Let's talk about the hardware! This is a standard #TimelessRazor #TRBR78 in bronze, rocking an #Astra blade on shave three... However, I've begun forcing a patina on the bronze. You'll see the general darkening of it along with a blue verdigris especially on the base plate in the photo above (click it for larger) and below. This is the result of a chemical reaction to the copper in the bronze. Soon, the entire razor and stand will look like that! The latter is what it looks like when left to patina naturally (it slowly darkens a bit and may develop spots that are darker still). Once it's all finished, likely this weekend - I'll post again with more details. This makes the razor look like an ancient relic fresh off a dive off the coast of Greece - or something... I dig it.

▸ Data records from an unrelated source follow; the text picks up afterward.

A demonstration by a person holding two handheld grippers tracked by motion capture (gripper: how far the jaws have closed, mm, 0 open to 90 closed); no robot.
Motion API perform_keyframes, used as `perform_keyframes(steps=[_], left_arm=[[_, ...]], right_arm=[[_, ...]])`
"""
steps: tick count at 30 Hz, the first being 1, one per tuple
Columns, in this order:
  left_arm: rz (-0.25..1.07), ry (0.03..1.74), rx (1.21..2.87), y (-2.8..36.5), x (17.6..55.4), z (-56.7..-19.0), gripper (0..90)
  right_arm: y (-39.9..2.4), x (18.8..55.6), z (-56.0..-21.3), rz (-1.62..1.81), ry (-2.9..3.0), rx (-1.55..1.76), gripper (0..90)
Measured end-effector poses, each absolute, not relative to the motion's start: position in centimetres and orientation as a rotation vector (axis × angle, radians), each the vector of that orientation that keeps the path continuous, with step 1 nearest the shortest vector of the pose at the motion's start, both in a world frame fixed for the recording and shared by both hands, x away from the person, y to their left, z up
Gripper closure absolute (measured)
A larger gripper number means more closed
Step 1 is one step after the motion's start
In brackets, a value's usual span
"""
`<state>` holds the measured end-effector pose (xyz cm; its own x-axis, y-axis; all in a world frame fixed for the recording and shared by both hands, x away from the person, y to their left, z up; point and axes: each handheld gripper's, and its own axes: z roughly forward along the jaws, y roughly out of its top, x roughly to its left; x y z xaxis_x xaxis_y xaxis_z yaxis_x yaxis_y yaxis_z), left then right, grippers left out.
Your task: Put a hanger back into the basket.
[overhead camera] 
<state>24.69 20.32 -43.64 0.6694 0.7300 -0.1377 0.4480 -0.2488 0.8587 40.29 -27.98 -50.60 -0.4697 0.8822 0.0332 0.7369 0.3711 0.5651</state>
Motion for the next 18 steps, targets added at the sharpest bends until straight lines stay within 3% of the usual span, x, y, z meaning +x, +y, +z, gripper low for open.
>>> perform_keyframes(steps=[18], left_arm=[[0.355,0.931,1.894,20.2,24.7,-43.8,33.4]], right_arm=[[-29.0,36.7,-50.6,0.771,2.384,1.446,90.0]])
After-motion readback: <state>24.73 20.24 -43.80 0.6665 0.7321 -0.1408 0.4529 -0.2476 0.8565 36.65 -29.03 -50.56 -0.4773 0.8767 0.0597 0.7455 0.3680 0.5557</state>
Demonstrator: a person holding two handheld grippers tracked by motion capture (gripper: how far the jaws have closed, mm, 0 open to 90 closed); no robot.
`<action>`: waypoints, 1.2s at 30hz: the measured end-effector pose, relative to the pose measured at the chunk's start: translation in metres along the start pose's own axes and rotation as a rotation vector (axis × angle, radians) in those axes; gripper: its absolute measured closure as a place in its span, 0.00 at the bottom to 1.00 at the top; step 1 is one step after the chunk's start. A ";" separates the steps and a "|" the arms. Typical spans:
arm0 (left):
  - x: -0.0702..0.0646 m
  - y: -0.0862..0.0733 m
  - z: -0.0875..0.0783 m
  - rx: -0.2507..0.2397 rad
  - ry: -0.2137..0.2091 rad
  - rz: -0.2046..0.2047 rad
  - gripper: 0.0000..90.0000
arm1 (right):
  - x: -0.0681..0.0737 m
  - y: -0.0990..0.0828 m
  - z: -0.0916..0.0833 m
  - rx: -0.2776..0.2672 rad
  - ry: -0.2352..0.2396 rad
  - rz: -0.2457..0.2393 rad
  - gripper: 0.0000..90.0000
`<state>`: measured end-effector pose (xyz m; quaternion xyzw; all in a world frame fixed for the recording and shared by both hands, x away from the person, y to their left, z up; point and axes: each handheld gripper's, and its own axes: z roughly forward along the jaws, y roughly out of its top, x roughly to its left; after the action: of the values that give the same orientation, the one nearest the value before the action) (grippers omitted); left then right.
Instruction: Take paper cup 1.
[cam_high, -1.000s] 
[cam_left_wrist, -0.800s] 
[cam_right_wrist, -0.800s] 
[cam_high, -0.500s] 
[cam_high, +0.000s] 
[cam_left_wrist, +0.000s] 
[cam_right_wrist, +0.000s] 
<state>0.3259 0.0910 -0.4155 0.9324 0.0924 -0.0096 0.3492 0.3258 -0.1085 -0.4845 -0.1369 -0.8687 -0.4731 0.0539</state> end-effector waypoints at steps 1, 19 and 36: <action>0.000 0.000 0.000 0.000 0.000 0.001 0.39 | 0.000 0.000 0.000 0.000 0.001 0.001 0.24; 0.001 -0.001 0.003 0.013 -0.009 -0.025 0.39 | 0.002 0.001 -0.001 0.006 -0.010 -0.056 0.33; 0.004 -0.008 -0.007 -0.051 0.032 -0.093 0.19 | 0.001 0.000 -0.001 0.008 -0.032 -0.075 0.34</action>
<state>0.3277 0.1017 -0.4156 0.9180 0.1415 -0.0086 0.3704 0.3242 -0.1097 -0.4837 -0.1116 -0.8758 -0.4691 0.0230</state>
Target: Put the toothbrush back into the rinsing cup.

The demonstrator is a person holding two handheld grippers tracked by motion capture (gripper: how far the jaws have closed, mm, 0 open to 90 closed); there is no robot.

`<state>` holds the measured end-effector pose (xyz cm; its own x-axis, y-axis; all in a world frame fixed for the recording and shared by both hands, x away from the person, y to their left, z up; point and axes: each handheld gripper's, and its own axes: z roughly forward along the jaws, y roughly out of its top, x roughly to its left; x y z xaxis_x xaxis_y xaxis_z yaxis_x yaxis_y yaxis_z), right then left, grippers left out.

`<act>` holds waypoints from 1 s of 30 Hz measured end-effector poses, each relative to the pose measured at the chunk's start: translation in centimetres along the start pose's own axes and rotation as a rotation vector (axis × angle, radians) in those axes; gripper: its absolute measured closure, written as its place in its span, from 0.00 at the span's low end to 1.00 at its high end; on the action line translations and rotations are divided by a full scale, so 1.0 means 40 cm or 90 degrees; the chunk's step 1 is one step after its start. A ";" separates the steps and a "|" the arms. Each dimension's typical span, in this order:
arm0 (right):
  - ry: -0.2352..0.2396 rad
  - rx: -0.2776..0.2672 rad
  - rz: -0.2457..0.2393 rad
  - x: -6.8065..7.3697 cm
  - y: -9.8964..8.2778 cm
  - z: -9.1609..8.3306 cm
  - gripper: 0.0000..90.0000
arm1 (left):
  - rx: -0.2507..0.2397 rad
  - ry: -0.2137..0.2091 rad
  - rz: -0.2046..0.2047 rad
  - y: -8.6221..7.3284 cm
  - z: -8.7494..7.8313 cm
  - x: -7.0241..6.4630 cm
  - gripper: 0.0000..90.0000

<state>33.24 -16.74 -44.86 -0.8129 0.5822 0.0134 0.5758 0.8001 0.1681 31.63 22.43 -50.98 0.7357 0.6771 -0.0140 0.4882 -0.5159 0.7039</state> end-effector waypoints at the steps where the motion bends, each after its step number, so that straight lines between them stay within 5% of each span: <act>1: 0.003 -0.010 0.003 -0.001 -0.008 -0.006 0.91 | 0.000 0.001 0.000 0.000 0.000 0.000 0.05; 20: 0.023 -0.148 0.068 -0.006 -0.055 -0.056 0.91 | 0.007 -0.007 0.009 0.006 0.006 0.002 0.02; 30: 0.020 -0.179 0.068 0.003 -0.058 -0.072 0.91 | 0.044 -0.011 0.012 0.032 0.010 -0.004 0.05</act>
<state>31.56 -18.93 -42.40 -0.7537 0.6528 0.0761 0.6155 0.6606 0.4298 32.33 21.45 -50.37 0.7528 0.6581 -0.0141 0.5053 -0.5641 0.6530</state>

Patina and verdigris on a bronze Timeless Razor

The process is not damaging to the metal as it's just a coating, and can be polished off with something like Nevr-Dull (which I use on all my polished razors). I preferred this look, as it's more complex and interesting. There are other patina processes that you can use that simply darken the bronze - even to near black; also a very cool look. Stay tuned!

The brush is a classic (and unique) offering of #ThatDarnRob resembling a beer... Fitting for a Friday and for software called Drunken Goat I would say! It sports a 20mm silvertip badger knot (that's more like a 22mm and in a 24mm hole). It certainly feels like a 22-24mm knot; it's a bushy sucker, and oh-so-plush. The #GTP scuttle played its part again today.

Killer Friday shave here, people! Loving the 'Goat both in scent and performance. For Mickey Lee Soapworks fans that know how the soaps handle, you should be able to pick up the slight differences with this one. I don't know why it took me until now to finally pick it up. I wish I'd done it sooner!